*What this task involves*. Retype the data below, every word of it, exactly.

*Information supplied*.
--------------------------------

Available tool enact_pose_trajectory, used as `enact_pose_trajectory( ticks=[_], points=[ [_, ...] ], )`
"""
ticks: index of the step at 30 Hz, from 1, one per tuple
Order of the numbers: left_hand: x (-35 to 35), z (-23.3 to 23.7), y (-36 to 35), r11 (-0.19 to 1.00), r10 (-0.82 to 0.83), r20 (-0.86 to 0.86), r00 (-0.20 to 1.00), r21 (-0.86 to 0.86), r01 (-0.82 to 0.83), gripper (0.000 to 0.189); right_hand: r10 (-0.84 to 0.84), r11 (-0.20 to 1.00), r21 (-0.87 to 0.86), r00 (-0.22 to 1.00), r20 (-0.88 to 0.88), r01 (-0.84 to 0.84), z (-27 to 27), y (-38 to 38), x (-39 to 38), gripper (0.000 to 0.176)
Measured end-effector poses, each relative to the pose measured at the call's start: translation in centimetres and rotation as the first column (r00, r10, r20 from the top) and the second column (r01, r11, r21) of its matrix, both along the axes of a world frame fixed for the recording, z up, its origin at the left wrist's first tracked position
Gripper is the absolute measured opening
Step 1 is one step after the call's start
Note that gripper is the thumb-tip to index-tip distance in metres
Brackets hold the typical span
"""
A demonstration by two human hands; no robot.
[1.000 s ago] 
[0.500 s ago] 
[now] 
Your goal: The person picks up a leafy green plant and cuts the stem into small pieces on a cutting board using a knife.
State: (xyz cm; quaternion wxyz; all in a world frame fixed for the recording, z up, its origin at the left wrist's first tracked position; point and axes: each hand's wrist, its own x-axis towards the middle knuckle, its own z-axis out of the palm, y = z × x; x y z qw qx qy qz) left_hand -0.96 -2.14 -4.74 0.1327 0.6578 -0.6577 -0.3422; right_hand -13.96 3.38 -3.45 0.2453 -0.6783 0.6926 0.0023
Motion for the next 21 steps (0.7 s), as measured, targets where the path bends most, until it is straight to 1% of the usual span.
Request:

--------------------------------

*Exercise solution*.
Available tool enact_pose_trajectory, used as `enact_pose_trajectory( ticks=[_], points=[ [_, ...] ], )`
"""
ticks: index of the step at 30 Hz, from 1, one per tuple
Order of the numbers: left_hand: x (-35 to 35), z (-23.3 to 23.7), y (-36 to 35), r11 (-0.19 to 1.00), r10 (-0.82 to 0.83), r20 (-0.86 to 0.86), r00 (-0.20 to 1.00), r21 (-0.86 to 0.86), r01 (-0.82 to 0.83), gripper (0.000 to 0.189); right_hand: r10 (-0.84 to 0.84), r11 (-0.20 to 1.00), r21 (-0.87 to 0.86), r00 (-0.22 to 1.00), r20 (-0.88 to 0.88), r01 (-0.84 to 0.84), z (-27 to 27), y (-38 to 38), x (-39 to 38), gripper (0.000 to 0.176)
Measured end-effector poses, each relative to the pose measured at the call's start: translation in centimetres and rotation as the first column (r00, r10, r20 from the top) and the second column (r01, r11, r21) of its matrix, both along the axes of a world frame fixed for the recording, z up, its origin at the left wrist's first tracked position
Gripper is the absolute measured opening
Step 1 is one step after the call's start
Note that gripper is the thumb-tip to index-tip distance in metres
Brackets hold the typical span
"""
A demonstration by two human hands; no robot.
[1.000 s ago] 
[0.500 s ago] 
[now] 
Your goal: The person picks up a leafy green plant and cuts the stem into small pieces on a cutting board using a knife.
State: (xyz cm; quaternion wxyz; all in a world frame fixed for the recording, z up, its origin at the left wrist's first tracked position; point and axes: each hand's wrist, its own x-axis towards the middle knuckle, its own z-axis out of the palm, y = z × x; x y z qw qx qy qz) left_hand -0.96 -2.14 -4.74 0.1327 0.6578 -0.6577 -0.3422; right_hand -13.96 3.38 -3.45 0.2453 -0.6783 0.6926 0.0023
Motion for the next 21 steps (0.7 s), as measured, targets where the path bends most, until it is straight to 1% of the usual span.
Request:

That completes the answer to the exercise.